Using control flow flattening and opaque predicates
Should researchers wish to follow this part of the article using a debugger, it is recommended to do the following in IDA:
Edit -> Segments -> Rebase… -> 0x400000
This eliminates the possibility of problems arising due to having a different base address in the debugger and allows researchers to directly compare the memory addresses of the loader that appears in their debugger with those in this article.
At the beginning of the program (0x0405DC0), the following graph is found:
It may seem complicated at first, but let’s take a step-by-step approach to identify what is going on.
It is making use of control flow flattening to break the original flow of the program and complicate its analysis. In addition, it adds opaque predicates and dead code in order to make the identification of the relevant blocks more difficult.
Before continuing, let’s give a brief introduction of some concepts:
Dead code is code that is inserted into a program to make the analysis tasks more complicated, but even if it is executed it does not change the original program flow.

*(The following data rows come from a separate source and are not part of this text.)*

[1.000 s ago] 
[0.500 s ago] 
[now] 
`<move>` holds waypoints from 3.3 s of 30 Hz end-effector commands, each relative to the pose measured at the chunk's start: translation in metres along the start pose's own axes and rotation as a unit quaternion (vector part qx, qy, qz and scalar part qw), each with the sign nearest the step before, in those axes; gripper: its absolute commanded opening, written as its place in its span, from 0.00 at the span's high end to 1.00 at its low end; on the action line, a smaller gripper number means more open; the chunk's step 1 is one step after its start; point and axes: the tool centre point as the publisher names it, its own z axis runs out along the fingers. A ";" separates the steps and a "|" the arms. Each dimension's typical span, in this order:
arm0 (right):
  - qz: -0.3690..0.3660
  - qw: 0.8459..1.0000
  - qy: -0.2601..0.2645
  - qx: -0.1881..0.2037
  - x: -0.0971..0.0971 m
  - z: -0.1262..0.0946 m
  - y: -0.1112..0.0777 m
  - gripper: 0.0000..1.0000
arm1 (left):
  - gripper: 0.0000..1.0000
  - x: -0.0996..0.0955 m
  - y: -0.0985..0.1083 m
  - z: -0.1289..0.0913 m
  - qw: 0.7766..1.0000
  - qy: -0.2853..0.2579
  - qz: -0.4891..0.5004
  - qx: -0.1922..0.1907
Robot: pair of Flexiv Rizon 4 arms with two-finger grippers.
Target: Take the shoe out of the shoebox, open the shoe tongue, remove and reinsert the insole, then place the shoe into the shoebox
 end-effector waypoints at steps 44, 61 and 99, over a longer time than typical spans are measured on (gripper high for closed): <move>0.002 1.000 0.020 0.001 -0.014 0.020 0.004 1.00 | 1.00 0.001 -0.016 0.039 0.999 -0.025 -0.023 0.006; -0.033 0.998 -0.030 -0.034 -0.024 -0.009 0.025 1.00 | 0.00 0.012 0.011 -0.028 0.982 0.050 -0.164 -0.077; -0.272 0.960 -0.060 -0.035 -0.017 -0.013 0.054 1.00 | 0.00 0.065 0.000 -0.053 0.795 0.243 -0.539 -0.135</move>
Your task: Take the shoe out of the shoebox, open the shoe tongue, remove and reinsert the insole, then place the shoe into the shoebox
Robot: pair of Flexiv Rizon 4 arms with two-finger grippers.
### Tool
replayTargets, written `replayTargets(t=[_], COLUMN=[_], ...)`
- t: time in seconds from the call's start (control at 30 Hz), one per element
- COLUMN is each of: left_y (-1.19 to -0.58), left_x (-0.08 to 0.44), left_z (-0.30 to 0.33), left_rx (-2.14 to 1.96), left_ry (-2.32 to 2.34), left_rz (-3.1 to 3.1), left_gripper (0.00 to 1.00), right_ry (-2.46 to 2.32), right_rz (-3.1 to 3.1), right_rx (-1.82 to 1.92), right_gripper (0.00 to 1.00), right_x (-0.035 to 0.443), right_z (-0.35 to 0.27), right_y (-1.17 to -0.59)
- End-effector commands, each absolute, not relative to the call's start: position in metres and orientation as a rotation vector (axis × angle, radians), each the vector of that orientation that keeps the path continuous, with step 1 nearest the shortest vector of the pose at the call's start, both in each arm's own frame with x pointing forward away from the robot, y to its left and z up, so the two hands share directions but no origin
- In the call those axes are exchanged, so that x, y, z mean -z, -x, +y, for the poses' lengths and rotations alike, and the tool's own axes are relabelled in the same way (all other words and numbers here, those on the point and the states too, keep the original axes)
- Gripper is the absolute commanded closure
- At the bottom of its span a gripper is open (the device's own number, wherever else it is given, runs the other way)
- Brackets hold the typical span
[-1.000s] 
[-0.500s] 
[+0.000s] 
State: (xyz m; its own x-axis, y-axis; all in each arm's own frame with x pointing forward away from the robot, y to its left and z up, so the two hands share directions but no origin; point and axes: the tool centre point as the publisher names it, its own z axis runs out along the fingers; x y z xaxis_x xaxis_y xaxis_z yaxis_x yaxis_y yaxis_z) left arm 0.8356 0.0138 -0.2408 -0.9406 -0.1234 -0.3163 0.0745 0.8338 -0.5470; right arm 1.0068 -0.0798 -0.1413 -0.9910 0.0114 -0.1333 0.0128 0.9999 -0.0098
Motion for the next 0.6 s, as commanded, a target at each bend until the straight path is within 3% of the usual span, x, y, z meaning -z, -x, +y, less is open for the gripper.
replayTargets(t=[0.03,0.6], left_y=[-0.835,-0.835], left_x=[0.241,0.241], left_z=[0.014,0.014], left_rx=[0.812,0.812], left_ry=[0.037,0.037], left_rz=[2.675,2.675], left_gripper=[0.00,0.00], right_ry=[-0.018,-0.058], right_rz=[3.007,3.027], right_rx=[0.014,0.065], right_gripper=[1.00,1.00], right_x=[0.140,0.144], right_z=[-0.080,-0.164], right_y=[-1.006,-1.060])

Opaque predicate is a technique used to add complexity to the original program flow. It is usually implemented by generating new branches in the control flow, for example, using conditional jumps.

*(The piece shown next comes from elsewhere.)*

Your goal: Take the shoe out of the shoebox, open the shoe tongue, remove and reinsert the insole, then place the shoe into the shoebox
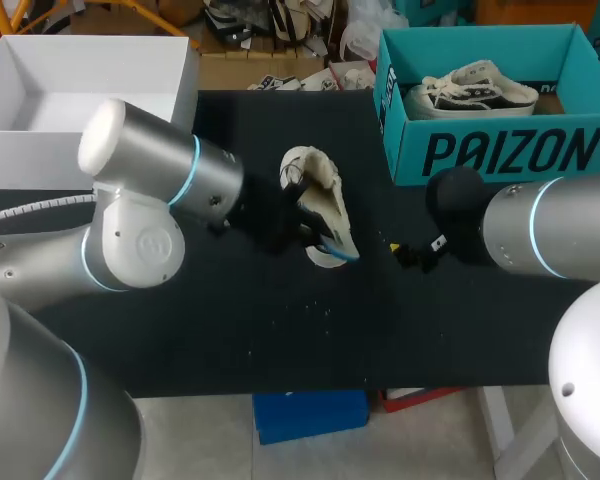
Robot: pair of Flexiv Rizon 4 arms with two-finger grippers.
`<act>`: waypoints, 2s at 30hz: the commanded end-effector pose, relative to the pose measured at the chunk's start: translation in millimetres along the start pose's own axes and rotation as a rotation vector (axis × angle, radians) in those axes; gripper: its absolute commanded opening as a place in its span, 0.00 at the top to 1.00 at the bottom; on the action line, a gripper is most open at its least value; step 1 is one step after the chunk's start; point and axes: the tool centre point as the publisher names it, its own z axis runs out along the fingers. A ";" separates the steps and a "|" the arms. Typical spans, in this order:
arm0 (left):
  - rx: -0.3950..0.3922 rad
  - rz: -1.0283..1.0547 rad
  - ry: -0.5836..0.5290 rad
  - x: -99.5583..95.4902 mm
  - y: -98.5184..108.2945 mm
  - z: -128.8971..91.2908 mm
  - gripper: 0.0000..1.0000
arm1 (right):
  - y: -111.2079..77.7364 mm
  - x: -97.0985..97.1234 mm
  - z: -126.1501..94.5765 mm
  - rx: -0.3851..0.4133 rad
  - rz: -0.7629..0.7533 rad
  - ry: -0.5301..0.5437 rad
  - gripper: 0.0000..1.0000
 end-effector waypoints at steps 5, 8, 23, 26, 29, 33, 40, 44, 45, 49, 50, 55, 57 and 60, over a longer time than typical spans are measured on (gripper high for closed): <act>-0.043 -0.015 -0.018 2.2 1.4 5.8 1.00 | -1.0 1.3 1.5 -0.004 0.001 -0.003 0.00; -0.070 -0.013 -0.011 1.2 7.3 6.3 1.00 | -1.0 1.3 1.5 -0.004 0.001 -0.003 0.00; -0.122 -0.012 -0.005 -2.0 41.1 5.9 1.00 | -1.0 1.3 1.5 -0.004 0.001 -0.003 0.00; -0.115 -0.016 -0.013 -3.4 44.6 6.7 1.00 | -1.0 1.3 1.5 -0.004 0.001 -0.003 0.00; -0.095 -0.022 -0.028 -3.8 45.6 7.4 1.00 | -1.0 1.3 1.5 -0.004 0.001 -0.003 0.00; -0.057 -0.037 -0.051 -3.6 38.7 6.0 1.00 | -1.0 1.3 1.5 -0.004 0.001 -0.003 0.00; -0.027 -0.060 -0.100 -4.7 19.7 -4.4 1.00 | -1.0 1.3 1.5 -0.004 0.001 -0.003 0.00; -0.019 -0.066 -0.118 -7.1 10.7 -8.4 1.00 | -1.0 1.3 1.5 -0.004 0.001 -0.003 0.00; -0.018 -0.066 -0.120 -7.7 7.9 -9.3 1.00 | -1.0 1.3 1.5 -0.004 0.001 -0.003 0.00; -0.015 -0.077 -0.137 -8.4 -0.5 -12.3 1.00 | -1.0 1.3 1.5 -0.004 0.001 -0.003 0.00; -0.008 -0.085 -0.144 -8.3 -2.1 -12.8 1.00 | -1.0 1.3 1.5 -0.004 0.001 -0.003 0.00; 0.004 -0.101 -0.163 -7.4 -8.5 -14.2 1.00 | -1.0 1.3 1.5 -0.004 0.001 -0.003 0.00; 0.014 -0.108 -0.166 -6.9 -9.5 -12.6 1.00 | -1.0 1.3 1.5 -0.004 0.001 -0.003 0.00; 0.030 -0.122 -0.174 -6.4 -11.2 -10.5 1.00 | -1.0 1.3 1.5 -0.004 0.001 -0.003 0.00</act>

Although these conditional jumps exist, the implementation of the program remains deterministic.
Control flow flattening is a technique used to break the flow of a program by flattening it.
This diagram represents the control flow of a program.
When the control flow is flattened, the program is divided into blocks, all of which are at the same level. Therefore, the order of execution cannot be identified at first glance.
This order of execution is relegated to the new structure in the form of a switch.
Said switch will change the program flow based on a predetermined value, which, for the Maze loader, is stored in the EBX register.
At the end of each block a new value will be inserted in the EBX register to redirect the program flow to another branch, thus maintaining a deterministic flow.
Below is an illustration by Qarkslab that provides a detailed overview of the different components of a control flow graph that has been obfuscated using control flow flattening.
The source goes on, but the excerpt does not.